Gareth Belsham, director of property consultancy and surveyors Naismiths, said: “Not even the downward revision of January’s figure could take the shine off another strong month of growth for Britain’s builders.

“The construction industry still stands head and shoulders above all other sectors as the fastest growing part of the economy.

“A 1.6% monthly jump in output would be impressive at any time. But coming in the middle of a nationwide lockdown, it shows just how well the industry has managed to adapt to social distancing rules and speaks of the deep reserves of pent-up demand.

“Dig into the data and you can see just how hot parts of the industry are now running. Output among private sector housebuilders has surged by nearly 141% since its low point of 12 months ago, and infrastructure work has long since soared past its pre-pandemic level.

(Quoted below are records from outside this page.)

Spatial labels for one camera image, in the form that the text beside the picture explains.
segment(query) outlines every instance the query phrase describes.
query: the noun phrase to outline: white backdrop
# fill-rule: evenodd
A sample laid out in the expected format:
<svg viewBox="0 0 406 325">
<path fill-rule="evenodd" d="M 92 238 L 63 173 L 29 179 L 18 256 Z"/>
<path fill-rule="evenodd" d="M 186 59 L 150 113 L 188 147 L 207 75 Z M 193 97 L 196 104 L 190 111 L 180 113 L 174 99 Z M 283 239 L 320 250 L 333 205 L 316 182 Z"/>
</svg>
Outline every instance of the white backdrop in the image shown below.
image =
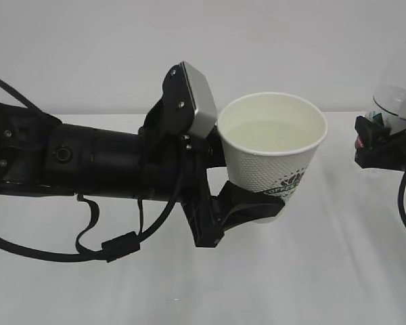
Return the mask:
<svg viewBox="0 0 406 325">
<path fill-rule="evenodd" d="M 274 90 L 363 110 L 403 42 L 406 0 L 0 0 L 0 77 L 53 113 L 145 111 L 181 60 L 220 108 Z"/>
</svg>

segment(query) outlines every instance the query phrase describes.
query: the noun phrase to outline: water
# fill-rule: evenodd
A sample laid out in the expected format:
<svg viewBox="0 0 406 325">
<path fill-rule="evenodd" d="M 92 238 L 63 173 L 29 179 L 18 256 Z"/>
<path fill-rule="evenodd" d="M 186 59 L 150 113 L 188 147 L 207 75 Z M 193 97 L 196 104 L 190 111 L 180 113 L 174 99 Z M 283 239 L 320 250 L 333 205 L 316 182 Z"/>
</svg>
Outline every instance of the water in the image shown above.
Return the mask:
<svg viewBox="0 0 406 325">
<path fill-rule="evenodd" d="M 279 152 L 310 145 L 309 132 L 281 121 L 252 121 L 226 134 L 230 141 L 247 149 Z"/>
</svg>

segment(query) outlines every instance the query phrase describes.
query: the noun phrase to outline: black cable
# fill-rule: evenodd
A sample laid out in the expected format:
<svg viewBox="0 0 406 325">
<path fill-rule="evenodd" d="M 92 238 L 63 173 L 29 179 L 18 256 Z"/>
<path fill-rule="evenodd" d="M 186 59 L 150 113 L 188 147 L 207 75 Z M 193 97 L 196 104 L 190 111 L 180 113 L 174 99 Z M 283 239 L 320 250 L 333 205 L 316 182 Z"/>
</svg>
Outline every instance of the black cable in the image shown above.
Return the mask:
<svg viewBox="0 0 406 325">
<path fill-rule="evenodd" d="M 138 198 L 137 206 L 138 206 L 139 218 L 140 218 L 140 229 L 138 231 L 138 236 L 140 236 L 143 233 L 143 227 L 144 227 L 144 211 L 143 211 L 143 199 L 142 198 Z"/>
<path fill-rule="evenodd" d="M 401 178 L 399 187 L 399 195 L 397 196 L 397 205 L 399 207 L 399 213 L 403 225 L 406 227 L 406 211 L 405 211 L 405 190 L 406 190 L 406 171 Z"/>
<path fill-rule="evenodd" d="M 80 254 L 87 254 L 87 255 L 90 255 L 93 259 L 104 260 L 105 258 L 102 258 L 102 253 L 103 253 L 102 251 L 92 251 L 91 249 L 88 249 L 88 248 L 84 247 L 80 243 L 81 237 L 83 237 L 83 235 L 86 232 L 88 232 L 90 229 L 95 227 L 95 225 L 99 221 L 99 214 L 100 214 L 99 206 L 97 205 L 97 203 L 95 201 L 86 199 L 82 194 L 77 194 L 76 199 L 79 202 L 86 202 L 89 205 L 89 207 L 90 207 L 90 221 L 89 221 L 89 224 L 87 225 L 87 227 L 85 229 L 83 229 L 78 234 L 78 236 L 76 237 L 76 239 L 75 239 L 75 248 L 77 249 L 77 251 Z"/>
<path fill-rule="evenodd" d="M 25 105 L 29 110 L 36 112 L 38 114 L 44 115 L 44 112 L 34 105 L 30 100 L 25 98 L 18 90 L 13 88 L 11 85 L 8 85 L 0 79 L 0 88 L 10 94 L 13 98 L 18 100 L 21 104 Z"/>
<path fill-rule="evenodd" d="M 166 221 L 167 217 L 170 215 L 171 211 L 175 207 L 177 200 L 179 199 L 180 191 L 183 184 L 183 178 L 185 177 L 185 145 L 181 140 L 179 140 L 178 145 L 179 150 L 179 166 L 177 168 L 178 175 L 177 181 L 175 185 L 175 189 L 173 190 L 173 194 L 171 195 L 170 199 L 168 200 L 164 210 L 161 212 L 160 216 L 153 222 L 153 224 L 146 229 L 142 234 L 139 235 L 139 241 L 143 242 L 144 240 L 148 239 L 151 235 L 154 234 L 156 230 Z"/>
<path fill-rule="evenodd" d="M 7 240 L 4 240 L 2 238 L 0 238 L 0 249 L 9 253 L 29 257 L 31 259 L 40 259 L 42 261 L 50 261 L 50 262 L 76 263 L 93 260 L 90 256 L 87 255 L 61 254 L 40 251 L 38 249 L 28 248 L 14 244 L 13 242 L 8 242 Z"/>
</svg>

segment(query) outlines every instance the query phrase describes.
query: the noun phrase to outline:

“With many housebuilders reporting full orderbooks and buoyant sentiment, the question now is whether yesterday’s scenes of shoppers returning to the high street will help retail construction pick itself up off the floor to join the party.

“Strong progress across the industry as a whole is creating growing pains, with materials prices surging as the supply chain struggles to keep up with demand.

“The Government’s statisticians have confirmed that 2020 was the worst year on record for UK construction. Grim though that milestone is, it’s starting to feel increasingly distant as contractors and their suppliers gear up for a sustained surge of demand in 2021.”